§ **What is needed**: Exactly as written, output each of the lines below, with no images.

=== Section Start ===

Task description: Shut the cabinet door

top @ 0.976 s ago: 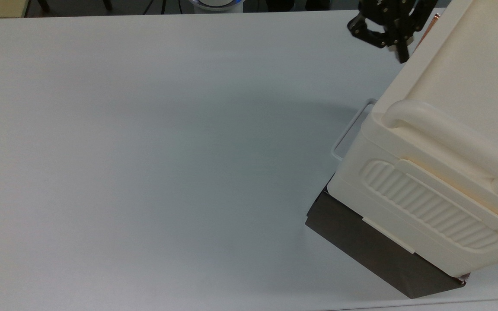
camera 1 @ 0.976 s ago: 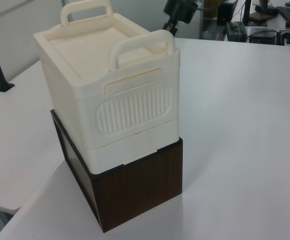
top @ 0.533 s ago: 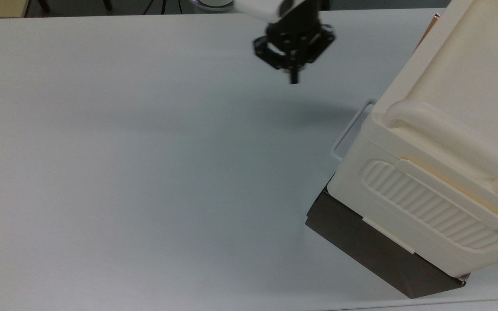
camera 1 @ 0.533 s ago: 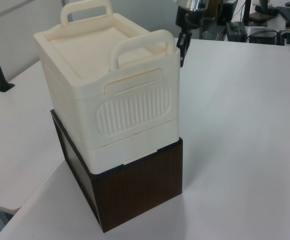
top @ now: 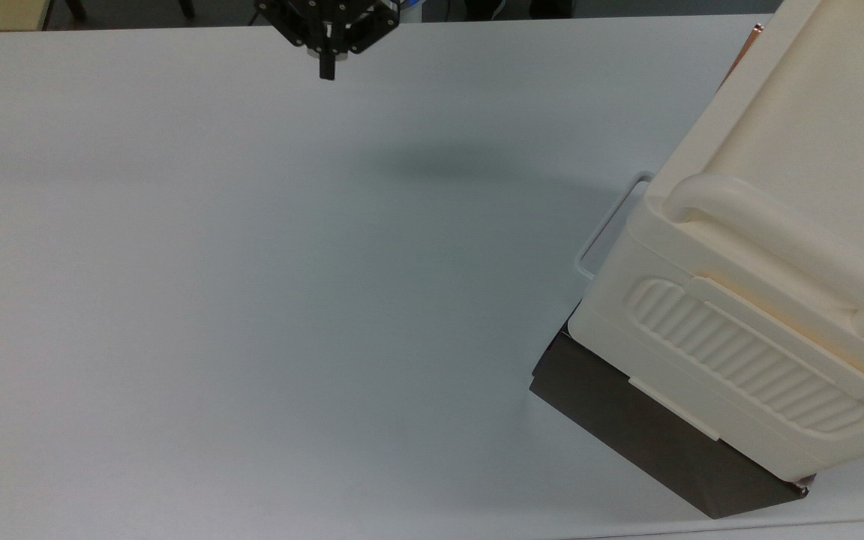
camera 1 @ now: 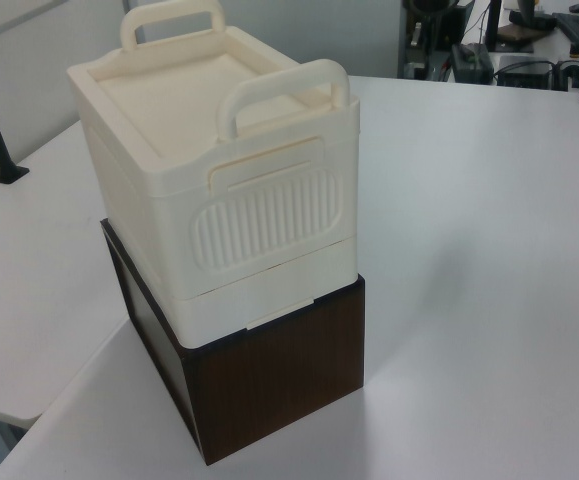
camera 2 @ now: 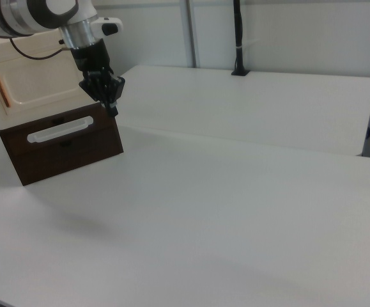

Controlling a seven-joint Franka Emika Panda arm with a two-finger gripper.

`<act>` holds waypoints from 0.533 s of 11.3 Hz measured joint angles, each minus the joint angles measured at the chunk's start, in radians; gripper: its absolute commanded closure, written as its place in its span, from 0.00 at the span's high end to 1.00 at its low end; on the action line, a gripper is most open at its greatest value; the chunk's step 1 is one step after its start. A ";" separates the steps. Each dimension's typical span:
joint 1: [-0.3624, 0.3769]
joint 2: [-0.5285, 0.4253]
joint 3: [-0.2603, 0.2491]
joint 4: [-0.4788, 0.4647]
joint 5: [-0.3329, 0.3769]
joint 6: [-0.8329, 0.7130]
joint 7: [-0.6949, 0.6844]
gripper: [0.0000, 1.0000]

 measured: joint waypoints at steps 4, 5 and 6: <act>-0.026 -0.012 -0.002 -0.015 0.001 -0.037 0.021 0.82; -0.026 -0.012 -0.002 -0.018 0.010 -0.044 0.022 1.00; -0.027 -0.013 -0.002 -0.020 0.014 -0.051 0.024 1.00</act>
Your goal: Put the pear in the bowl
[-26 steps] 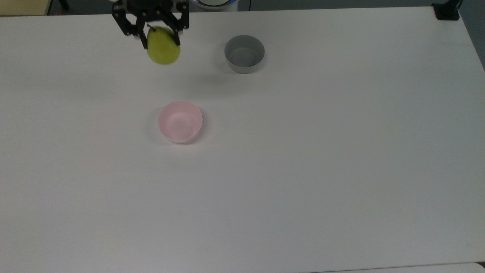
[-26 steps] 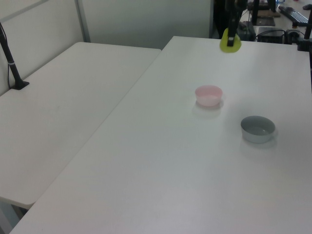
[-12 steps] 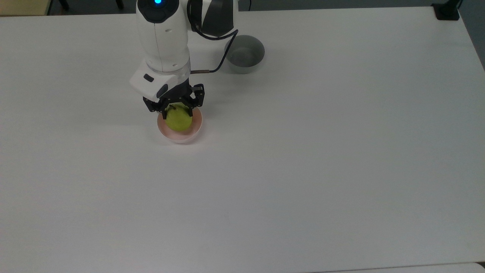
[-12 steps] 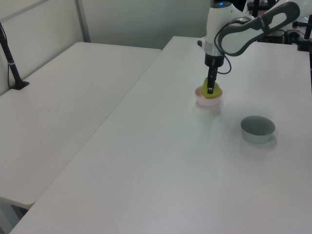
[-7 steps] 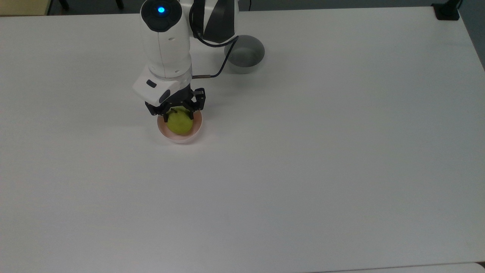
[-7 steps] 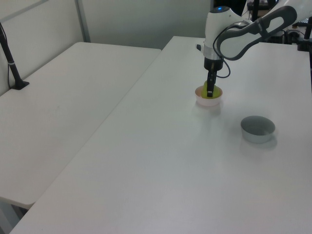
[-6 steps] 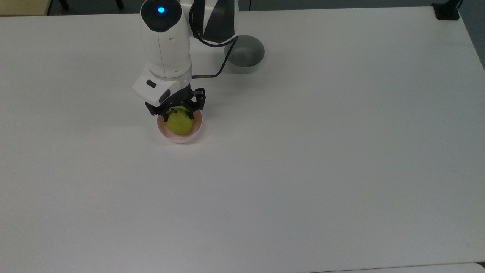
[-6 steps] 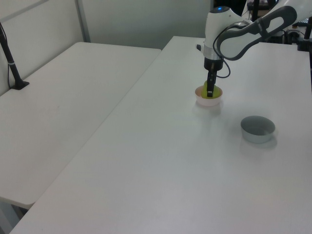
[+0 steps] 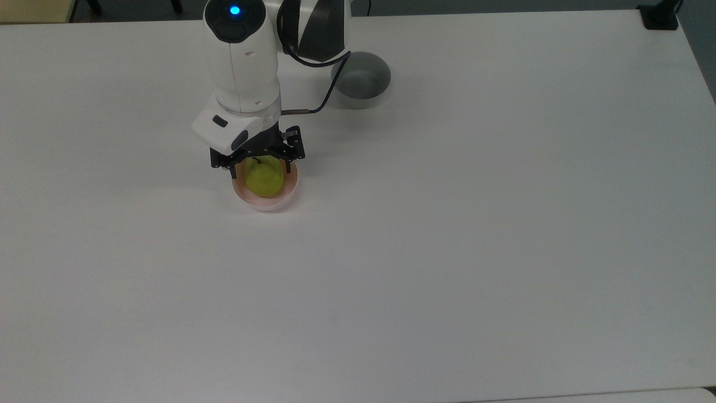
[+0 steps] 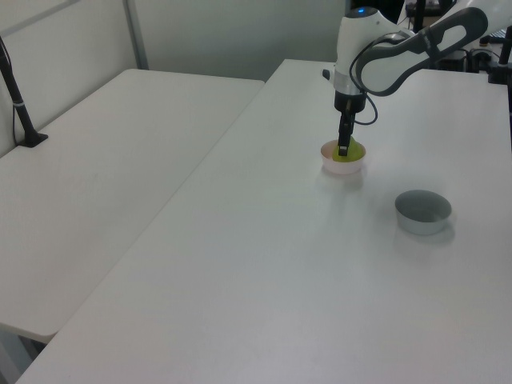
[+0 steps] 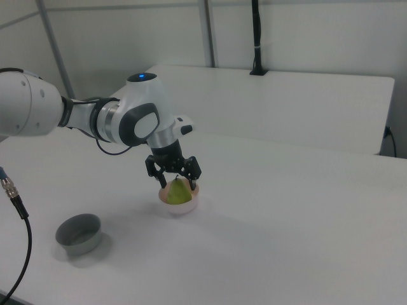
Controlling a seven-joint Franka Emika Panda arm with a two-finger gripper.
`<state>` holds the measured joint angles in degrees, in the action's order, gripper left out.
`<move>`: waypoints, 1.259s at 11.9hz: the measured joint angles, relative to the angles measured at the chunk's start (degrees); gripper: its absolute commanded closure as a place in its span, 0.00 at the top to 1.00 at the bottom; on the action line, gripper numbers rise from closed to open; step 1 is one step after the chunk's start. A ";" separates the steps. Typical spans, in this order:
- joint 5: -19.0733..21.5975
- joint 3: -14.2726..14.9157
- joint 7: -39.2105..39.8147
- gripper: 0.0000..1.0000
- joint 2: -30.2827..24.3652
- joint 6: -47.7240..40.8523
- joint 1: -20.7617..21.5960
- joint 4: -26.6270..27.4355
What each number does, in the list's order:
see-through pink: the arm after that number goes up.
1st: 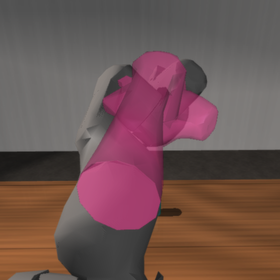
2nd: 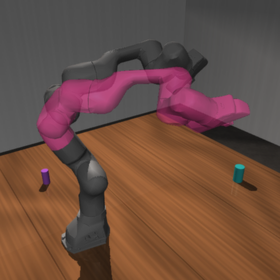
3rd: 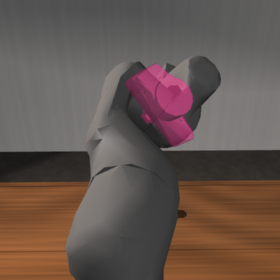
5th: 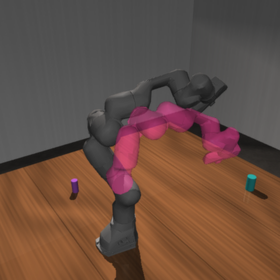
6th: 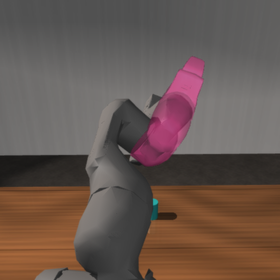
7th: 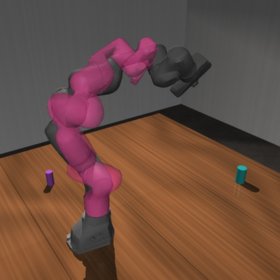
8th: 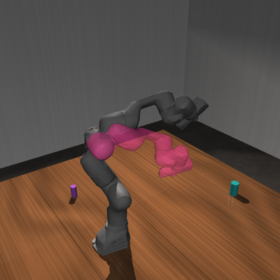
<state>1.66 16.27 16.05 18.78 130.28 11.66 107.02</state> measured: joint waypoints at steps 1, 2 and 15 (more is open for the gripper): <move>0.00 0.01 0.00 1.00 -0.50 0.00 -0.10 -0.21; 0.00 0.03 0.00 1.00 -1.29 -1.26 -0.14 -0.77; -0.01 -4.25 -0.17 1.00 -25.12 -40.32 -9.73 -7.72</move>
<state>1.65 12.02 15.87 -6.34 89.97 1.92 99.31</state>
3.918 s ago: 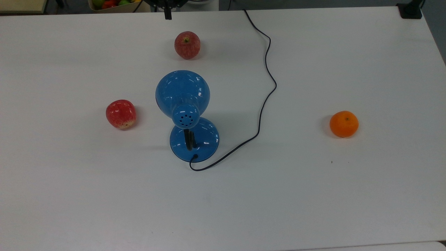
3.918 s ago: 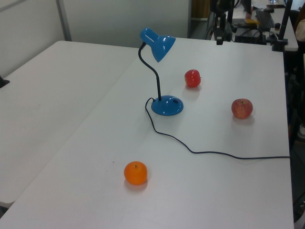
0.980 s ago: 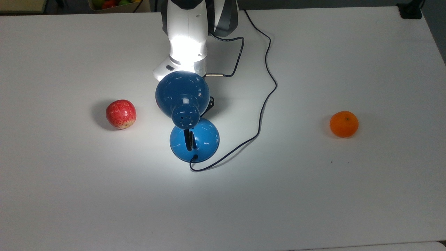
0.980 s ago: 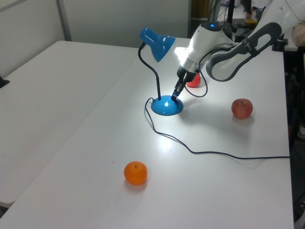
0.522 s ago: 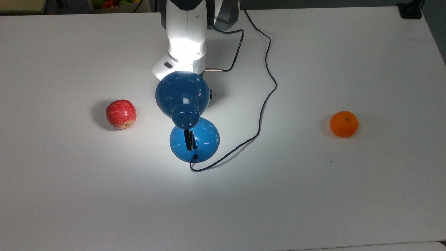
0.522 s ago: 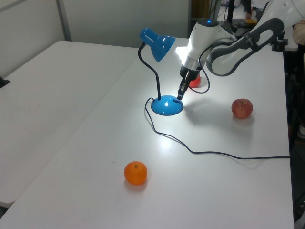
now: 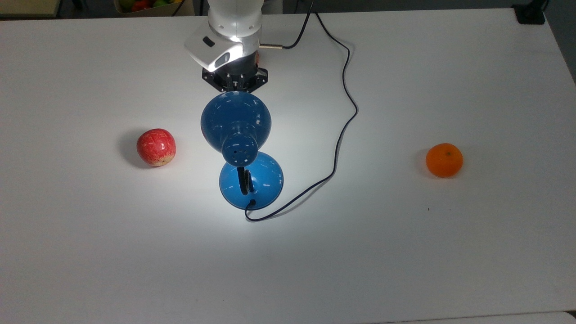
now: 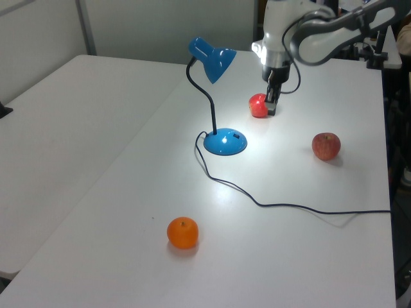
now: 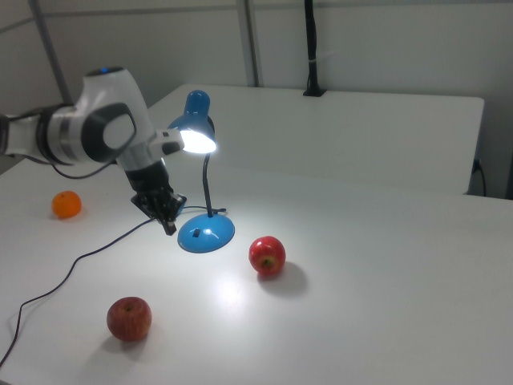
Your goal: Turn on desk lamp
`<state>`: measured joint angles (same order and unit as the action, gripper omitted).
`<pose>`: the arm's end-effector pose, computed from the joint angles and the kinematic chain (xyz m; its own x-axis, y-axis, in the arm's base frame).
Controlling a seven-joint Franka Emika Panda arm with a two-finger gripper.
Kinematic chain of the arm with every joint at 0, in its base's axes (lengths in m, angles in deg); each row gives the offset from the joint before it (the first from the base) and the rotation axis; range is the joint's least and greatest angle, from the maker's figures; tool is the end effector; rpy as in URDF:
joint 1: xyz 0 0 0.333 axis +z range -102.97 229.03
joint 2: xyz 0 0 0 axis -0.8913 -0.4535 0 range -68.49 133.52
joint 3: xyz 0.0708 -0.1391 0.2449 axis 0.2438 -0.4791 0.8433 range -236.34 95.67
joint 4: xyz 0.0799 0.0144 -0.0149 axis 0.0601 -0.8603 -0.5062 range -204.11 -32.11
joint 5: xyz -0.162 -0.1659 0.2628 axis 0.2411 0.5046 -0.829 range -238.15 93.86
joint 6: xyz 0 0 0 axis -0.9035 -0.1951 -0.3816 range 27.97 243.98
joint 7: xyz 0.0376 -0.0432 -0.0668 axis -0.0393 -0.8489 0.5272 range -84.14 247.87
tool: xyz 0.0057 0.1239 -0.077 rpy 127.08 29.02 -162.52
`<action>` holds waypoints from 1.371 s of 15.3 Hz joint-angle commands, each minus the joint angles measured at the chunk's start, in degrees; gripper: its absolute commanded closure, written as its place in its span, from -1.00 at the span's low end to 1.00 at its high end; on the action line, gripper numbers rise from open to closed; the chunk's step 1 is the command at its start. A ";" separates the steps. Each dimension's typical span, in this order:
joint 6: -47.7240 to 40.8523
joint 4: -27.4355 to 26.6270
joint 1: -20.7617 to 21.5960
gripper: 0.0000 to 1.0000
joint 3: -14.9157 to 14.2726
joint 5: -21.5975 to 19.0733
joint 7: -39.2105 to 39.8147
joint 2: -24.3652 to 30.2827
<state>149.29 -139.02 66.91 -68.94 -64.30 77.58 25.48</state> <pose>0.5501 0.0395 0.3828 0.9952 0.0859 0.0462 0.0802 -0.9902 0.1144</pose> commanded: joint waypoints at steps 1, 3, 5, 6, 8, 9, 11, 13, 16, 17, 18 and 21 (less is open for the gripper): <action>-9.02 0.69 0.34 1.00 -0.07 0.60 -0.90 7.46; -14.20 4.89 0.34 1.00 -0.07 0.16 -0.98 7.74; -20.09 9.64 0.26 1.00 -0.07 -0.54 -0.90 7.65; -22.64 11.57 0.26 1.00 -0.16 -1.42 -0.37 7.65; -27.22 15.01 -0.01 1.00 -0.25 -2.39 2.08 7.65; -28.80 16.33 -0.18 1.00 -0.25 -3.18 2.79 7.65; -31.62 18.44 -0.36 0.92 -0.69 -3.63 4.11 7.65; -32.86 18.71 -0.45 0.54 -0.95 -3.63 6.30 7.65; -32.69 18.89 -1.41 -0.27 -1.13 -3.45 6.75 7.65; -32.86 19.59 -1.76 -0.59 -1.04 -3.36 6.75 7.65; -33.04 19.85 -1.85 -0.83 -1.13 -3.19 6.84 7.73; -33.04 19.94 -2.03 -1.00 -1.13 -2.66 7.45 7.82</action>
<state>118.12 -120.78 64.93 -69.63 -66.82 82.91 33.64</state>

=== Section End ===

§ **Solution for this problem**:
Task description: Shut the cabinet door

top @ 0.976 s ago: 
camera 1 @ 0.976 s ago: 
top @ 0.533 s ago: 
camera 1 @ 0.533 s ago: 
top @ now: 
camera 1 @ now: 
camera 2 @ now: 

Controlling a seven-joint Franka Emika Panda arm with a two-finger gripper.

`<act>` holds waypoints from 0.533 s of 11.3 Hz measured joint angles, each minus the joint angles measured at the chunk's start, in radians; gripper: its absolute commanded closure, written as its place in its span, from 0.00 at the span's high end to 1.00 at its low end; on the action line, a gripper is most open at its greatest value; the chunk's step 1 is one step after its start. A ";" separates the steps. Each dimension's typical span:
joint 1: [-0.3624, 0.3769]
joint 2: [-0.5285, 0.4253]
joint 3: [-0.2603, 0.2491]
joint 4: [-0.4788, 0.4647]
joint 5: [-0.3329, 0.3769]
joint 6: [-0.8329, 0.7130]
joint 7: [-0.6949, 0.6844]
gripper: [0.0000, 1.0000]

 measured: joint waypoints at steps 4, 5 and 6: <act>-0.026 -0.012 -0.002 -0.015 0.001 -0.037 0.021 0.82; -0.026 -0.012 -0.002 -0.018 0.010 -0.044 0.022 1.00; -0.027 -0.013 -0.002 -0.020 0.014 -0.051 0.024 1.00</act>
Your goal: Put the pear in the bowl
[-26 steps] 
[-26 steps] 
[-12 steps] 
[-12 steps] 
[-7 steps] 
[-7 steps] 
[-6 steps] 
[-6 steps] 
[+0 steps] 
[+0 steps] 
[+0 steps] 
Controlling a seven-joint Franka Emika Panda arm with a two-finger gripper.
`<state>` holds the measured joint angles in degrees, in the action's order, gripper left out.
`<move>`: waypoints, 1.259s at 11.9hz: the measured joint angles, relative to the angles measured at the chunk's start (degrees); gripper: its absolute commanded closure as a place in its span, 0.00 at the top to 1.00 at the bottom; on the action line, gripper numbers rise from closed to open; step 1 is one step after the chunk's start. A ";" separates the steps. Typical spans, in this order:
- joint 5: -19.0733..21.5975
- joint 3: -14.2726..14.9157
- joint 7: -39.2105..39.8147
- gripper: 0.0000..1.0000
- joint 2: -30.2827..24.3652
- joint 6: -47.7240..40.8523
- joint 1: -20.7617..21.5960
- joint 4: -26.6270..27.4355
What each number does, in the list's order:
see-through pink: the arm after that number goes up.
1st: 
2nd: 
3rd: 
5th: 
6th: 
7th: 
8th: 
<state>1.66 16.27 16.05 18.78 130.28 11.66 107.02</state> measured: joint waypoints at steps 1, 2 and 15 (more is open for the gripper): <move>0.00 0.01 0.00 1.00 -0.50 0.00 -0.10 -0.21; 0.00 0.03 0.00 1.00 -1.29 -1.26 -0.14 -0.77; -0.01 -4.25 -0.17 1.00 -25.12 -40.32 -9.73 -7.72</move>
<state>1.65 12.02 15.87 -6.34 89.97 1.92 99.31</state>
3.918 s ago: 
3.918 s ago: 
0.980 s ago: 
0.980 s ago: 
0.522 s ago: 
0.522 s ago: 
now: 
now: 
now: 
Your goal: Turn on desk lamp
`<state>`: measured joint angles (same order and unit as the action, gripper omitted).
`<pose>`: the arm's end-effector pose, computed from the joint angles and the kinematic chain (xyz m; its own x-axis, y-axis, in the arm's base frame).
Controlling a seven-joint Franka Emika Panda arm with a two-finger gripper.
Kinematic chain of the arm with every joint at 0, in its base's axes (lengths in m, angles in deg); each row gives the offset from the joint before it (the first from the base) and the rotation axis; range is the joint's least and greatest angle, from the maker's figures; tool is the end effector; rpy as in URDF:
joint 1: xyz 0 0 0.333 axis +z range -102.97 229.03
joint 2: xyz 0 0 0 axis -0.8913 -0.4535 0 range -68.49 133.52
joint 3: xyz 0.0708 -0.1391 0.2449 axis 0.2438 -0.4791 0.8433 range -236.34 95.67
joint 4: xyz 0.0799 0.0144 -0.0149 axis 0.0601 -0.8603 -0.5062 range -204.11 -32.11
joint 5: xyz -0.162 -0.1659 0.2628 axis 0.2411 0.5046 -0.829 range -238.15 93.86
joint 6: xyz 0 0 0 axis -0.9035 -0.1951 -0.3816 range 27.97 243.98
joint 7: xyz 0.0376 -0.0432 -0.0668 axis -0.0393 -0.8489 0.5272 range -84.14 247.87
tool: xyz 0.0057 0.1239 -0.077 rpy 127.08 29.02 -162.52
`<action>` holds waypoints from 1.371 s of 15.3 Hz joint-angle commands, each minus the joint angles measured at the chunk's start, in degrees; gripper: its absolute commanded closure, written as its place in its span, from -1.00 at the span's low end to 1.00 at its high end; on the action line, gripper numbers rise from open to closed; the chunk's step 1 is the command at its start. A ";" separates the steps. Each dimension's typical span, in this order:
joint 6: -47.7240 to 40.8523
joint 4: -27.4355 to 26.6270
joint 1: -20.7617 to 21.5960
gripper: 0.0000 to 1.0000
joint 3: -14.9157 to 14.2726
joint 5: -21.5975 to 19.0733
joint 7: -39.2105 to 39.8147
joint 2: -24.3652 to 30.2827
<state>149.29 -139.02 66.91 -68.94 -64.30 77.58 25.48</state> <pose>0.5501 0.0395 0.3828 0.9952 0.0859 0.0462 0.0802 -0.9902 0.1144</pose> commanded: joint waypoints at steps 1, 3, 5, 6, 8, 9, 11, 13, 16, 17, 18 and 21 (less is open for the gripper): <action>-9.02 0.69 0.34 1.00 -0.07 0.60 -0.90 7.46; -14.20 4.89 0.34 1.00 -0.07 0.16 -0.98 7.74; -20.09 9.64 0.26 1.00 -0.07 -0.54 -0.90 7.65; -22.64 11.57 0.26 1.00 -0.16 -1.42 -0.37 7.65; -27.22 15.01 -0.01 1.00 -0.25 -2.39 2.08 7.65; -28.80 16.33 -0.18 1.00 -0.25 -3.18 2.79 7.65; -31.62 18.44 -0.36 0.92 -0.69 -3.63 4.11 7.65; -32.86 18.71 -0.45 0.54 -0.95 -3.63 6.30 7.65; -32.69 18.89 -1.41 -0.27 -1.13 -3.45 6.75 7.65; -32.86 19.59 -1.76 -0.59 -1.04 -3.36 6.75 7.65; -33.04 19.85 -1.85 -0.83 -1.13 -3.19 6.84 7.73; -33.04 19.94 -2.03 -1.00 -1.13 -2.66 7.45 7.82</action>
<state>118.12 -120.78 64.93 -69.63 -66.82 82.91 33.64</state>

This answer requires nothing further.